Ask Shelly Hoffman what her favorite part of performing is and she’ll tell you it’s making people laugh.

She says this is also the most difficult part of putting on a show, but humor comes easily to the cheerful co-founder of Adrian & Enid Inc., a comedic theatrical troupe based in Flint.

Shelly Hoffman (right) and Brian Haggard, aka Adrian & Enid. (Photo courtesy Shelly Hoffman)

The U-M-Flint alumna not only performs with her troupe year-round, but also works full time as a major gift officer at her alma mater, where she cultivates prospects capable of making large gifts to the University. Much of her work involves socializing, which Hoffman says is “absolutely wonderful for me, because I’m a very social person. We take donors and prospects to football games, invite them to campus for dinner and a show or a tour of a facility.” She balances her time between the University and the comedy troupe by putting on about a dozen shows annually, sometimes even taking her vacation days from work to do so.

“I had interest in the theater as a kid, with a vision of going to drama school in London, but it never happened. When I was working as a secretary for U-M Flint in the ’90s, I decided to audition at the local community theater with a friend and ended up in ‘Father of the Bride,'” Hoffman says.

She met her husband, Brian Haggard, while performing in “Fiddler on the Roof” at the same theater, and together they veered off into local troupes and eventually formed one of their own based on their hilarious alter egos: an eccentric couple named Adrian & Enid Wappkapplitt.

“All of our humor is self-effacing, or we poke fun at the other characters,” Hoffman says. “We make a point of never getting laughs from insulting our audience members.”

Adrian & Enid, as Hoffman and Haggard are known in the theatre world, perform for business events, community groups and various organizations. When necessary, additional actors also are brought in to enhance the performance. One memorable show Hoffman recalls took place at a bowling alley in South Bend, Ind., coincidentally the farthest venue to which the troupe has traveled. The company was hired by an accounting firm to entertain at a “Roaring ’20s”-themed party, in which the actors dressed up and acted like gangsters.

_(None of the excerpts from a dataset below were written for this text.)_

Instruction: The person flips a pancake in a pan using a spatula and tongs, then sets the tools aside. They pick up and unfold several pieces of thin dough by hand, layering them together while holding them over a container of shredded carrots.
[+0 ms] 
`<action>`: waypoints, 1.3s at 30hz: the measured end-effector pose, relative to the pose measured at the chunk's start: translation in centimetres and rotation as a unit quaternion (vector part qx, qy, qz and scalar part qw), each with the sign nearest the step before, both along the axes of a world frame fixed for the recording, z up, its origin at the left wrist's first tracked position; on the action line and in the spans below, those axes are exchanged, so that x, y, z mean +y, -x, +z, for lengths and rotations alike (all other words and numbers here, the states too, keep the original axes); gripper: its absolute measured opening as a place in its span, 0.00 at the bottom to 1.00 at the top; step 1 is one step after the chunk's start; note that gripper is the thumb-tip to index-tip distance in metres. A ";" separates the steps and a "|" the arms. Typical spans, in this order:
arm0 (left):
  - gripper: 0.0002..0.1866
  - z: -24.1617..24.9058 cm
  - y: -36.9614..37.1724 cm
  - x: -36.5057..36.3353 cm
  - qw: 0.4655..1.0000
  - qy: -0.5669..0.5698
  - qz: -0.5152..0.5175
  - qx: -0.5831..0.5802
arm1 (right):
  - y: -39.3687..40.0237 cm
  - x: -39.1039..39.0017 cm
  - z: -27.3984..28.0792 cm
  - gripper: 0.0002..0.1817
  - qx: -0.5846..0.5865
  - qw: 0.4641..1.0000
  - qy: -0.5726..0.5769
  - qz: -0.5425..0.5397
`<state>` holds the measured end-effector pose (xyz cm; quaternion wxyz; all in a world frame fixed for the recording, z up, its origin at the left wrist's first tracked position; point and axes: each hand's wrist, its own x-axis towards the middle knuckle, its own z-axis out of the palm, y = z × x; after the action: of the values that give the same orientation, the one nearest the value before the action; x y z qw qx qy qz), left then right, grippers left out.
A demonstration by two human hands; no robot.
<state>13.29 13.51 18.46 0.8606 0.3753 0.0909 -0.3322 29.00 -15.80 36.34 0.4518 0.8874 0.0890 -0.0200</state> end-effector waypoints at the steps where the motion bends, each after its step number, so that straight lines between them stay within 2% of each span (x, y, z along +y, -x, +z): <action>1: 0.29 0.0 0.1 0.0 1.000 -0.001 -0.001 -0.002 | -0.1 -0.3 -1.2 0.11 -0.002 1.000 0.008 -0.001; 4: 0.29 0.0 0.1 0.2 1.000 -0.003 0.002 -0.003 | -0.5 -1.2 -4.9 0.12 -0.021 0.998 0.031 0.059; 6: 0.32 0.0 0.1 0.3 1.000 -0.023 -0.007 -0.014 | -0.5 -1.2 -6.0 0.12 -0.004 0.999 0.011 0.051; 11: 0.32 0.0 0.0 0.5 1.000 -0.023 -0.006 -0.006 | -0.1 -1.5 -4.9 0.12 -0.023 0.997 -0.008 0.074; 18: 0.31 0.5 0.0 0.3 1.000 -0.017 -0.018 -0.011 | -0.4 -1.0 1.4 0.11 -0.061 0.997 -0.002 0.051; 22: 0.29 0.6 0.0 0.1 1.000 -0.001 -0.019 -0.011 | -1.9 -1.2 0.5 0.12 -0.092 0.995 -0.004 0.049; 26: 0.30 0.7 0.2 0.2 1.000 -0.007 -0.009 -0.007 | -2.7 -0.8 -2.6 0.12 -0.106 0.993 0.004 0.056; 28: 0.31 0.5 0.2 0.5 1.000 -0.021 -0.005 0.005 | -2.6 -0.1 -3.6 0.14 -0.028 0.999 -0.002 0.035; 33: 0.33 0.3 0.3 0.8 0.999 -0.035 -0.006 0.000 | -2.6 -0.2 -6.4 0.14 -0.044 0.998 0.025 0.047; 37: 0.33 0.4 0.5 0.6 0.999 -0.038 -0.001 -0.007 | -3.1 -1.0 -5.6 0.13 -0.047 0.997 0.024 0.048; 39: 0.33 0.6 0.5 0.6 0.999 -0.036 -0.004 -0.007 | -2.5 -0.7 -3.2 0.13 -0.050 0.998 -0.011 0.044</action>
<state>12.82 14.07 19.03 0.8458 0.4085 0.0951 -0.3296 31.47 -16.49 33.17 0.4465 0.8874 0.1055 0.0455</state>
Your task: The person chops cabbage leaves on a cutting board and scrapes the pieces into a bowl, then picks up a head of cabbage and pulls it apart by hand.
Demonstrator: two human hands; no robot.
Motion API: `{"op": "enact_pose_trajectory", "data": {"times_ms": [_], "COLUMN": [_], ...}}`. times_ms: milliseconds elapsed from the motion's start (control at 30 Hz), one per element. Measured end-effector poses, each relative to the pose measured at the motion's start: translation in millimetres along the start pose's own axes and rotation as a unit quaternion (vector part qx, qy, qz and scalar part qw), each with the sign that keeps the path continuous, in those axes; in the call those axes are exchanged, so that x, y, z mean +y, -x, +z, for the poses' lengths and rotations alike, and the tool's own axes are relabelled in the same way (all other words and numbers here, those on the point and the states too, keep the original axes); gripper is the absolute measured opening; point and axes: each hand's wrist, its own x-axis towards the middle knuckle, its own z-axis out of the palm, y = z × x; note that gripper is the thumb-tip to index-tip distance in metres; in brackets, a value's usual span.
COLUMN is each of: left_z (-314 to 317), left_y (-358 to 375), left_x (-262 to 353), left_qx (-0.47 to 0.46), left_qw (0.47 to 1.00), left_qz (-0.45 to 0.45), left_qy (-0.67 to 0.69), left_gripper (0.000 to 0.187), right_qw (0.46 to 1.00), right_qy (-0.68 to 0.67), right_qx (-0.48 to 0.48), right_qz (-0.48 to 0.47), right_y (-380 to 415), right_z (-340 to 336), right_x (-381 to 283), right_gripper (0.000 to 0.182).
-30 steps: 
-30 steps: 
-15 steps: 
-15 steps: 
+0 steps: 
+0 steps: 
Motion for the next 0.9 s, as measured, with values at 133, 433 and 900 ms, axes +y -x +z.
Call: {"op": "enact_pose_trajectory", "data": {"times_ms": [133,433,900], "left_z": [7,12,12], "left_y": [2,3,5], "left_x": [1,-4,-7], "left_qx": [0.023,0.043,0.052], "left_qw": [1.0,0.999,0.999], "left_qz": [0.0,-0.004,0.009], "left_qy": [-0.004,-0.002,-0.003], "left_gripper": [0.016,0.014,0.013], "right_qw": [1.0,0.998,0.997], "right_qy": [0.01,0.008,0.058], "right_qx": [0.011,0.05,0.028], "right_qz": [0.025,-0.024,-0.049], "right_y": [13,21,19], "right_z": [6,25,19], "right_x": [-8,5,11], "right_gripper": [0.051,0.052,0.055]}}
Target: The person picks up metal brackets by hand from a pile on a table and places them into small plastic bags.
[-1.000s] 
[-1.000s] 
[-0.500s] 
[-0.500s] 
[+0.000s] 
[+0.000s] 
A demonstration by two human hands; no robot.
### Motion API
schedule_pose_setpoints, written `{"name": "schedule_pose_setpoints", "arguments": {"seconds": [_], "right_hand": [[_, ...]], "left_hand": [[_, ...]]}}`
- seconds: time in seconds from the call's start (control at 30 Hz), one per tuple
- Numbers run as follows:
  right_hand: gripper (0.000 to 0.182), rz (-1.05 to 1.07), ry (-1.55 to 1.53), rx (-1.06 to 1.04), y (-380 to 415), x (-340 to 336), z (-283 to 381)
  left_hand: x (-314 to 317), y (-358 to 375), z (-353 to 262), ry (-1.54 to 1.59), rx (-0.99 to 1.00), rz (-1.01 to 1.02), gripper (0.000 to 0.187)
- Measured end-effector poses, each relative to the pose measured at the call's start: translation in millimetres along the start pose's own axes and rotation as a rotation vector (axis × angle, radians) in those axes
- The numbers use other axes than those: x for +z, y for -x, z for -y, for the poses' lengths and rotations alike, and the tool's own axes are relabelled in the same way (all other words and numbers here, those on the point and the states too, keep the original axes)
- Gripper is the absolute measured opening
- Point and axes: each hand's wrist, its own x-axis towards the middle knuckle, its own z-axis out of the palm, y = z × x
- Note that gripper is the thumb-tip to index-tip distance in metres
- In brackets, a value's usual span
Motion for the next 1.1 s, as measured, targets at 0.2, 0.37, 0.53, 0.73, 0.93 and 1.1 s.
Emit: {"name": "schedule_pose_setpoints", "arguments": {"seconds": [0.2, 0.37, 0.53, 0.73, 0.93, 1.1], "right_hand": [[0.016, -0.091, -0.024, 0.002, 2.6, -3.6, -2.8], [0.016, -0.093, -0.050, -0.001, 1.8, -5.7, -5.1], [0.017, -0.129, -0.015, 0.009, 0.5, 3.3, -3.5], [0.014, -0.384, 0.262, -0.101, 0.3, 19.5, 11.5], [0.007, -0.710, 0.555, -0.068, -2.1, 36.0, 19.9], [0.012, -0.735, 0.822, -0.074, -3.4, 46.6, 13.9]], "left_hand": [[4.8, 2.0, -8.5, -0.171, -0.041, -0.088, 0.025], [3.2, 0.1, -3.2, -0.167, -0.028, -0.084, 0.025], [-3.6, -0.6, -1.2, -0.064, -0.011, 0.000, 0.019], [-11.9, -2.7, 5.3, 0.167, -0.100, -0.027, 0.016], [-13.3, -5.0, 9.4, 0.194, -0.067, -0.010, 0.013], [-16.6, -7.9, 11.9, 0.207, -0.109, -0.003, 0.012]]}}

“We have one sort of stock murder mystery we do that’s the ‘Wappkapplitt Family Reunion,'” Hoffman says. “We make up name tags for all of the participants and give them to them when they arrive. Of course, they’re not their names; they’re funny names that we’ve made up.

“Everyone who’s there becomes part of our family, and we greet them as if we’ve known them forever. I just have a lot of fun with this one. And, the more diverse the audience, the more fun they have with it.”

Generally, the troupe focuses on these types of murder mysteries, in which a synopsis and characters are prepared beforehand, but the actors arrive at events as if they are guests, intermingling with other guests and improvising most of their performance.

Because of these conditions, Hoffman and her troupe don’t really have to worry about line memorization and stage fright. “Usually the only thing I get nervous about a little bit beforehand is if we have the right address and if the actors will all show up,” Hoffman says.

“I like to think my husband and I are pretty funny. We performed a weekend murder mystery at an inn once, and the next day we were sitting having breakfast with one of the guests and she said she couldn’t figure out why her face hurt so much that morning, until she realized it was from laughing so hard the night before.”

Feedback like this is what motivates Hoffman, who says that their characters always are very broad, with an emphasis on humor and making people laugh.

“You know, the old toilet paper on the shoe trick” she says, “It always gets a cheap laugh.”